Stored dataset items
* * * *

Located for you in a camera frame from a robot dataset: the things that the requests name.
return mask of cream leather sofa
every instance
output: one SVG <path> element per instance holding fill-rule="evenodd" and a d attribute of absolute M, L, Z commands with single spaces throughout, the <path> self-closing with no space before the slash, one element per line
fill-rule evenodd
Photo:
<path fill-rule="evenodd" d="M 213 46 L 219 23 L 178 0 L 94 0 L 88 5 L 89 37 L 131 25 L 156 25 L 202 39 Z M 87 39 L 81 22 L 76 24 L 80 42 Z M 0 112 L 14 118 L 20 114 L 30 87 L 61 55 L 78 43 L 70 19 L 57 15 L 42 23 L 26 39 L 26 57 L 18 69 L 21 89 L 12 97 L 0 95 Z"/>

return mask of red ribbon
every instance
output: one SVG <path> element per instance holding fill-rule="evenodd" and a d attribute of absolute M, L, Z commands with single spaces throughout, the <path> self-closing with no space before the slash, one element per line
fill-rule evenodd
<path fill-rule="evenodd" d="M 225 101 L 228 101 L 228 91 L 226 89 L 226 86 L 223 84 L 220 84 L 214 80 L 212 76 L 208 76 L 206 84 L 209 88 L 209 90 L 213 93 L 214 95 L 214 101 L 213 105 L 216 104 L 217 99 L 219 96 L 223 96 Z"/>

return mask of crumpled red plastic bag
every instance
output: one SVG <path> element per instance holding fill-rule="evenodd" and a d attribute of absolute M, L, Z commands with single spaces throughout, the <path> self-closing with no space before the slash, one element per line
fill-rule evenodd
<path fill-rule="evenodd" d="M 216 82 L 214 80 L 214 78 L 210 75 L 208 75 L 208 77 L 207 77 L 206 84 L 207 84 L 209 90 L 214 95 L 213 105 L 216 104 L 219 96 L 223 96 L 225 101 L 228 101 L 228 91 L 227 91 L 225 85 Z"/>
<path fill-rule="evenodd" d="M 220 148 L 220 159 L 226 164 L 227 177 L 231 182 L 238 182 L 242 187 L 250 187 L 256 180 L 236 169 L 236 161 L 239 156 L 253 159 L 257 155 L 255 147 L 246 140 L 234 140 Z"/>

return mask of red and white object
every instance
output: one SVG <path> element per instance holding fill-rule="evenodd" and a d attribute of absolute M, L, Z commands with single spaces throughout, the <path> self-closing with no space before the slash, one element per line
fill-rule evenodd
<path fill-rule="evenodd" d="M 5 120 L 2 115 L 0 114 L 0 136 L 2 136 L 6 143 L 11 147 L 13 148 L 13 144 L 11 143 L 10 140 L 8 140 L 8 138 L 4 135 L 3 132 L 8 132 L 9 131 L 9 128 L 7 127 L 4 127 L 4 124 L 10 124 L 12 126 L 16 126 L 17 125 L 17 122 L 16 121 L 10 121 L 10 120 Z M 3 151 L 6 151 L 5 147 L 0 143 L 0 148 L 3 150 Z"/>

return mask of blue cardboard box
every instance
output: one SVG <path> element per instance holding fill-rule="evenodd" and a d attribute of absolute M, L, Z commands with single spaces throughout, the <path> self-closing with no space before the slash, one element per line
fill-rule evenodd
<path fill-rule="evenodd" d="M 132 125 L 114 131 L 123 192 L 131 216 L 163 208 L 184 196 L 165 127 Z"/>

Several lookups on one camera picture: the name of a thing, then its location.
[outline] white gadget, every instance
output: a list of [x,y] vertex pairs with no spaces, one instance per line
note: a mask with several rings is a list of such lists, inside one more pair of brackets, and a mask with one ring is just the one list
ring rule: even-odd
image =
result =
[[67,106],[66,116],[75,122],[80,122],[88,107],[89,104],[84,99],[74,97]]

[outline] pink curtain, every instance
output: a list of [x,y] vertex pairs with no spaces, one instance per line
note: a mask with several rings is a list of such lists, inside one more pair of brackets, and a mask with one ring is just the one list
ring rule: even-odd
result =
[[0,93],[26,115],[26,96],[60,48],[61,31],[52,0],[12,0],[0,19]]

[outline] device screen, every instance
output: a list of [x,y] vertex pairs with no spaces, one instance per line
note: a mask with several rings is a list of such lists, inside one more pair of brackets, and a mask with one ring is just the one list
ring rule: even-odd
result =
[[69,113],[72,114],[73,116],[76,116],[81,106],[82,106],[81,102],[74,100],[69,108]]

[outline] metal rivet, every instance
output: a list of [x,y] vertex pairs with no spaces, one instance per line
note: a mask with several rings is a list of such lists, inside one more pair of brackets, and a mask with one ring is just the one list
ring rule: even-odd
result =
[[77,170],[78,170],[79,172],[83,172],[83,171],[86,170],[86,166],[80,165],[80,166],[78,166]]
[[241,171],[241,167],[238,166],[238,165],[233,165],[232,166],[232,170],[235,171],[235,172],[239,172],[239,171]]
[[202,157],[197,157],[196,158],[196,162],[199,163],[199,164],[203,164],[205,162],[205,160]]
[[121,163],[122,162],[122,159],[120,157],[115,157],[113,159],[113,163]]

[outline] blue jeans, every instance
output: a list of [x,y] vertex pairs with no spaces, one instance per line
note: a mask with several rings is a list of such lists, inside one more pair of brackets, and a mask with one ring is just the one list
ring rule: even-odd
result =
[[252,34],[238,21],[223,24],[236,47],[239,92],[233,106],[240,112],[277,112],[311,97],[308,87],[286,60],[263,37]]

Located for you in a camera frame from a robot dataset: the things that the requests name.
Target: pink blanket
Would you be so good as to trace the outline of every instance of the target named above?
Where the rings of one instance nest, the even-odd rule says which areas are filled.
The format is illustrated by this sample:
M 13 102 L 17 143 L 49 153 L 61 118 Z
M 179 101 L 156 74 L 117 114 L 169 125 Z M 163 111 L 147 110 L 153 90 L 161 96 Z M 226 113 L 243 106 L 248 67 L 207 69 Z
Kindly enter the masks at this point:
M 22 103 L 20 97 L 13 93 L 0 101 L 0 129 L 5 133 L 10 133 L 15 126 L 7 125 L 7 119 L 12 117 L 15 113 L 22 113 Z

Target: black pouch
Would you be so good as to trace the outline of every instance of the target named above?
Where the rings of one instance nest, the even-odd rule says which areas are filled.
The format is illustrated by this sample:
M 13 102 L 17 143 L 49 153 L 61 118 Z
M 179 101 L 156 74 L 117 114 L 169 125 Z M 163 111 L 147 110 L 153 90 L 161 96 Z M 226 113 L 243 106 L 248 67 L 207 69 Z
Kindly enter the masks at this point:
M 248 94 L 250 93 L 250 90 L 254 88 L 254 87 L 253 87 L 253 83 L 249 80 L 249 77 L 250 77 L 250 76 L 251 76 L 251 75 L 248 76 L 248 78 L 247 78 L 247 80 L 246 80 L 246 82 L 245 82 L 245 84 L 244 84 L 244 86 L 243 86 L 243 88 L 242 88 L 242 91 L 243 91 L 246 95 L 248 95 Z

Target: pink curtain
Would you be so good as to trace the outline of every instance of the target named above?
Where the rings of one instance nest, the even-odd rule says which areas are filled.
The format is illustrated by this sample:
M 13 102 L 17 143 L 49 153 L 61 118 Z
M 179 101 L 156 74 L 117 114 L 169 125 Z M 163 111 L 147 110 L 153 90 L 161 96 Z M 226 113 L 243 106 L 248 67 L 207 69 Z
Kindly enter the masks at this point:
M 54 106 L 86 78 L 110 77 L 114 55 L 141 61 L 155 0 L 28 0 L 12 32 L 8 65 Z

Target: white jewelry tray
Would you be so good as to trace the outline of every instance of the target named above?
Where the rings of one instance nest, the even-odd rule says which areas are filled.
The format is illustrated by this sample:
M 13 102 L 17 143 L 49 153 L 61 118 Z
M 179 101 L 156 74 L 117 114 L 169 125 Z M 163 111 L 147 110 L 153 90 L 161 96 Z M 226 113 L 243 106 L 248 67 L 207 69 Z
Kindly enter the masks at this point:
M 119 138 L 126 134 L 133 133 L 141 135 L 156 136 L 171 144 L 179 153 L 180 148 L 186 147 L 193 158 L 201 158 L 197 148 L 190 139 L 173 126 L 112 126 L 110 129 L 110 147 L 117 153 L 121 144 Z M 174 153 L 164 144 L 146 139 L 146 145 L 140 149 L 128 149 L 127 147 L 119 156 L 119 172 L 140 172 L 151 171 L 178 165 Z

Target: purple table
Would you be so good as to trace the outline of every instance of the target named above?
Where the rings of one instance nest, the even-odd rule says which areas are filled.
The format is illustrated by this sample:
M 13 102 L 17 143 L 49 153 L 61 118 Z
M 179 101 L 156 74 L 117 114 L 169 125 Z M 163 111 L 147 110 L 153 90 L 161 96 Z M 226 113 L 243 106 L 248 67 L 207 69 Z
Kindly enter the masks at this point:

* * * *

Lines with "white" in them are what the answer must contain; copy each from the records above.

return mask of red and white object
[outline] white gadget, every instance
Target: white jewelry tray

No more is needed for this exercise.